EXERCISE DESCRIPTION ▸ From the records below, transcribe exactly the lines that begin at the line with "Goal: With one" and end at the line with "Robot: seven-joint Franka", both included.

AVAILABLE RECORDS ▸

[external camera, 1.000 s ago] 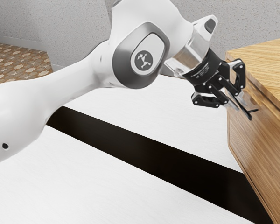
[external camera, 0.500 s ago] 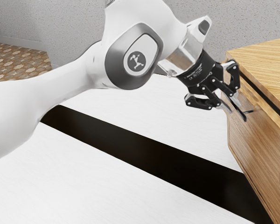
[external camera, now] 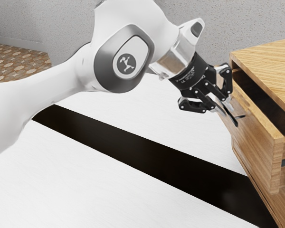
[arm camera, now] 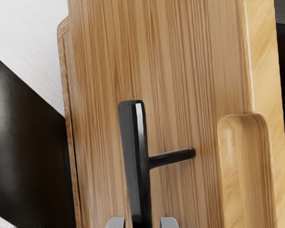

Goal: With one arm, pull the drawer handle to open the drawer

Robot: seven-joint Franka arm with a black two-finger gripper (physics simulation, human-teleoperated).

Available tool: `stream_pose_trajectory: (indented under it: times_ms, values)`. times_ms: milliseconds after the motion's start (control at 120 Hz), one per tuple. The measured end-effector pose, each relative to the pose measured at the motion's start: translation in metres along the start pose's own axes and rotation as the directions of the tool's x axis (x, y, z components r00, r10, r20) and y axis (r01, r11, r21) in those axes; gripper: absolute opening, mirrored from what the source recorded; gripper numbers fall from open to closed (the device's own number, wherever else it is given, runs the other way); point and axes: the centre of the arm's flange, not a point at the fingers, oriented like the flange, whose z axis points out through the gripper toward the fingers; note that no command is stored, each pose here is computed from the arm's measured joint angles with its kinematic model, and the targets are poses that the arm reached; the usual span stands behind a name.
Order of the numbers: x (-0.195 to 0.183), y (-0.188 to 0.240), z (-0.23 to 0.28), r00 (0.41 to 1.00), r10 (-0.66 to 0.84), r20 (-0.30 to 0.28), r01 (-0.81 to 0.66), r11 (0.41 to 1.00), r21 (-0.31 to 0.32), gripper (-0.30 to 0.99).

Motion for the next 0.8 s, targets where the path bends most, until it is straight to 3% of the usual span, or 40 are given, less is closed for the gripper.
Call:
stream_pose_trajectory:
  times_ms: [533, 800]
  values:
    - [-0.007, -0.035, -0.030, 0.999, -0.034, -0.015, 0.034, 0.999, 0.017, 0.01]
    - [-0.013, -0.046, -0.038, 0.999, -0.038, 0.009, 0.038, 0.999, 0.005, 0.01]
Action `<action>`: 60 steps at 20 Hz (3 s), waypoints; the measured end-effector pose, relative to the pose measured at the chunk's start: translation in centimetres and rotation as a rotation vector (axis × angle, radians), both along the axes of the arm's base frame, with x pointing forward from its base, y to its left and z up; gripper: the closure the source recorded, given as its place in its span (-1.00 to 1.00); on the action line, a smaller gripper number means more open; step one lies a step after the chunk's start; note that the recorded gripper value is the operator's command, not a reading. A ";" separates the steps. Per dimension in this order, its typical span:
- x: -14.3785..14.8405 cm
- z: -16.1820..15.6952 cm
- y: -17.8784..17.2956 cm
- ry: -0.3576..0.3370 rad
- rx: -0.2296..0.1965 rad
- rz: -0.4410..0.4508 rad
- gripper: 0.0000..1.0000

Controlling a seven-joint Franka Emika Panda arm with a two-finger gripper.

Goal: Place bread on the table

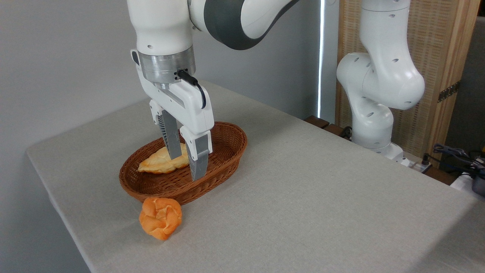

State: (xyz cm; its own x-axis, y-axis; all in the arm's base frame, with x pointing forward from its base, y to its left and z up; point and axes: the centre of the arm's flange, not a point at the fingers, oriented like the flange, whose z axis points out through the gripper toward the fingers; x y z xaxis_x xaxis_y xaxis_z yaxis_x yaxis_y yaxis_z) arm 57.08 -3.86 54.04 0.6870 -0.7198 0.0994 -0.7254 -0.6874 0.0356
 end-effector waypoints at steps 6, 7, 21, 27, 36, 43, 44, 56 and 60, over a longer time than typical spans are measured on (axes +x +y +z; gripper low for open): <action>0.1 -0.3 0.0 0.005 0.001 0.000 -1.00; 0.1 -0.3 0.0 0.005 0.001 0.000 -1.00; 0.1 -0.3 -0.1 0.005 0.001 -0.001 -1.00; 0.0 -0.4 -0.5 0.008 0.000 -0.008 -1.00; -0.5 -2.3 -9.6 0.038 -0.034 -0.014 -1.00; -2.0 -4.5 -15.2 0.085 -0.028 -0.112 -1.00; -2.1 -5.1 -15.6 0.095 -0.026 -0.120 -1.00; -4.0 -9.6 -20.9 0.206 0.010 -0.224 -1.00; -3.6 -11.2 -20.9 0.227 0.031 -0.229 -1.00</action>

RESPONSE AREA ▸
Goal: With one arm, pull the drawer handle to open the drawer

Robot: seven-joint Franka arm with a black two-finger gripper (physics simulation, human-teleoperated).

No more work is needed on this answer.